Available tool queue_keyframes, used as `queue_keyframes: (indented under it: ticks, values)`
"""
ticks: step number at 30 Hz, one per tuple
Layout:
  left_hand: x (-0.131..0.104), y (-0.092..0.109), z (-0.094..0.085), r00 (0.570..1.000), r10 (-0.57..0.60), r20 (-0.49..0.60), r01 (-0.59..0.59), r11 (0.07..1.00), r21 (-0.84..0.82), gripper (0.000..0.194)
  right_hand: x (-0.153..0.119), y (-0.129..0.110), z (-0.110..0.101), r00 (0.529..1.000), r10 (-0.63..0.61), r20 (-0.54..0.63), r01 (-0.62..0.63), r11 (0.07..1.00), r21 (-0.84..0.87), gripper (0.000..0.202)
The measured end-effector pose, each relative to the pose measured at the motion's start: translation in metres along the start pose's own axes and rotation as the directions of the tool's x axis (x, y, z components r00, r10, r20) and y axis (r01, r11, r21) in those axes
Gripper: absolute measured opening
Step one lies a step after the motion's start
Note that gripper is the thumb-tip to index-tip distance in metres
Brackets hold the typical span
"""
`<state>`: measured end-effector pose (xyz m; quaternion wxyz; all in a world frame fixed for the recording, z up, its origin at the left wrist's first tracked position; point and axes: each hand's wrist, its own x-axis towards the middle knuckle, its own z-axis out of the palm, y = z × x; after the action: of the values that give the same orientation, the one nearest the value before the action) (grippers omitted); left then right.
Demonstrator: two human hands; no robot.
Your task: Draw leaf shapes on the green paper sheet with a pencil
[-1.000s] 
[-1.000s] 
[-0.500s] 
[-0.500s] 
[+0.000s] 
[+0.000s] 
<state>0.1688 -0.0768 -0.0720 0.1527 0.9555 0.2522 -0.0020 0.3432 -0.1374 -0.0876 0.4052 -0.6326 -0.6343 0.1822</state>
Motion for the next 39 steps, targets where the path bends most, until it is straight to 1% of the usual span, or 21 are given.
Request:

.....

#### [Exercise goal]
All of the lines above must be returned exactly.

#### [Your response]
Available tool queue_keyframes, used as `queue_keyframes: (indented under it: ticks, values)`
"""
ticks: step number at 30 Hz, one per tuple
Layout:
  left_hand: x (-0.131..0.104), y (-0.092..0.109), z (-0.094..0.085), r00 (0.570..1.000), r10 (-0.57..0.60), r20 (-0.49..0.60), r01 (-0.59..0.59), r11 (0.07..1.00), r21 (-0.84..0.82), gripper (0.000..0.194)
  right_hand: x (-0.153..0.119), y (-0.129..0.110), z (-0.110..0.101), r00 (0.529..1.000), r10 (-0.63..0.61), r20 (-0.54..0.63), r01 (-0.62..0.63), r11 (0.07..1.00), r21 (-0.84..0.87), gripper (0.000..0.202)
The measured end-effector pose, each relative to the pose measured at the motion's start: translation in metres along the start pose's own axes and rotation as the directions of the tool's x axis (x, y, z components r00, r10, r20) and y axis (r01, r11, r21) in those axes
Gripper: absolute measured opening
Step one lies a step after the motion's start
Note that gripper is the thumb-tip to index-tip distance in metres
Brackets hold the typical span
"""
`<state>`: measured end-effector pose (xyz m; quaternion wxyz; all in a world frame fixed for the recording, z up, its origin at the left wrist's first tracked position; point and axes: each hand's wrist, its own x-axis towards the middle knuckle, its own z-axis out of the palm, y = z × x; after the action: of the values that give the same orientation, the one nearest the value before the action) (grippers omitted); left then right.
Demonstrator: two human hands; no robot.
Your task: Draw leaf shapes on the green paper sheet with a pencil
[-1.000s] 
[-1.000s] 
[-0.500s] 
[-0.500s] 
[+0.000s] 
[+0.000s] 
<state>0.1688 -0.0768 -0.0720 0.1527 0.9555 0.2522 -0.0020 0.3432 -0.1374 -0.0876 0.4052 -0.6326 -0.6343 0.1822</state>
Motion for the next 39 steps, targets where the path bends most, until it is straight to 1% of the usual span, or 21 are given.
Request:

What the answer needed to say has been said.